__Work instructions__:
Find the lines below in which the string "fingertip" occurs. Copy each one.

Data provided: Begin

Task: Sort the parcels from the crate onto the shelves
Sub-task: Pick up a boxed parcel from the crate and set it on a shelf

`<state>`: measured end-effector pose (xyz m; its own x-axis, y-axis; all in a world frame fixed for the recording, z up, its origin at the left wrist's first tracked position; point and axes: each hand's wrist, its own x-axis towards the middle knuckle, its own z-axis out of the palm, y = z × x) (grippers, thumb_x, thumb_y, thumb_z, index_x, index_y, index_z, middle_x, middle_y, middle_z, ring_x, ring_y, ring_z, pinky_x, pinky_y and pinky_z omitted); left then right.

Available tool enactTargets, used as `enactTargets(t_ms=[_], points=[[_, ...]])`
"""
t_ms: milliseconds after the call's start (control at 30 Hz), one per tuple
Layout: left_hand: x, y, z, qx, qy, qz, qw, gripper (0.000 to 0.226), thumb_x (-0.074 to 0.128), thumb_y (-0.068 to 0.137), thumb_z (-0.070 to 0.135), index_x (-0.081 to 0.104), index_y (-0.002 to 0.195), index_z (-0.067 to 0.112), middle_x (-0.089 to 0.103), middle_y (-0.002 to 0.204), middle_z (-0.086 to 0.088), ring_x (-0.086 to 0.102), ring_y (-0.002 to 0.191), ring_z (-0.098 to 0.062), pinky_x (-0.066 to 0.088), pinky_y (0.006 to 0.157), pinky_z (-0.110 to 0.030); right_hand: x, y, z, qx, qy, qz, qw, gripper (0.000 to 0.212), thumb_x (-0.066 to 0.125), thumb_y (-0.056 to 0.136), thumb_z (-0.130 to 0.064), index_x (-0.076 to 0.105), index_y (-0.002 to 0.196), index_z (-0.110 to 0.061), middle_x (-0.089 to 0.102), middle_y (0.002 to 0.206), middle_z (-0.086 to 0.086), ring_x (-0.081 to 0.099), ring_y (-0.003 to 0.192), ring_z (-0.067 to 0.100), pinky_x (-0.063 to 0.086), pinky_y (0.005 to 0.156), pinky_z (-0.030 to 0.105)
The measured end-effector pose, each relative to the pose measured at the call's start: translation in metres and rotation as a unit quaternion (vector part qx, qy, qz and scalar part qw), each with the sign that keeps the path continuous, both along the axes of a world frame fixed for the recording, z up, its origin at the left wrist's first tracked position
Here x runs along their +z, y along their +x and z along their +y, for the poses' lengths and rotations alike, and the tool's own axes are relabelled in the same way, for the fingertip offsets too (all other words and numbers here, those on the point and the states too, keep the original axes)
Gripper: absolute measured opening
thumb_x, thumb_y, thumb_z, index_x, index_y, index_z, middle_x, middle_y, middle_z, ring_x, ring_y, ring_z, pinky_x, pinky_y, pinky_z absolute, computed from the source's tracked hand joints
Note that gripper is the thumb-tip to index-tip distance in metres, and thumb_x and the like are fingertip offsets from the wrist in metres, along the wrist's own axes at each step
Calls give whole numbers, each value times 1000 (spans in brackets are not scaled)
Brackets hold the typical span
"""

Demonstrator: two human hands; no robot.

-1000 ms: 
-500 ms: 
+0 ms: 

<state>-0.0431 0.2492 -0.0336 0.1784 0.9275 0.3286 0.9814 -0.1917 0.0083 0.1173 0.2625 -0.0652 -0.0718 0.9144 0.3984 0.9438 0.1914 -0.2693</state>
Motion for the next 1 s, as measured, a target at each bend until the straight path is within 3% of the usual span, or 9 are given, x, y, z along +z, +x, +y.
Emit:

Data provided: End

__Exercise response__:
Here x runs along their +z, y along their +x and z along their +y, for the poses' lengths and rotations alike, and the tool's own axes are relabelled in the same way, for the fingertip offsets too (all other words and numbers here, those on the point and the states too, keep the original axes)
Note that gripper is the thumb-tip to index-tip distance in metres, and thumb_x and the like are fingertip offsets from the wrist in metres, along the wrist's own axes at each step

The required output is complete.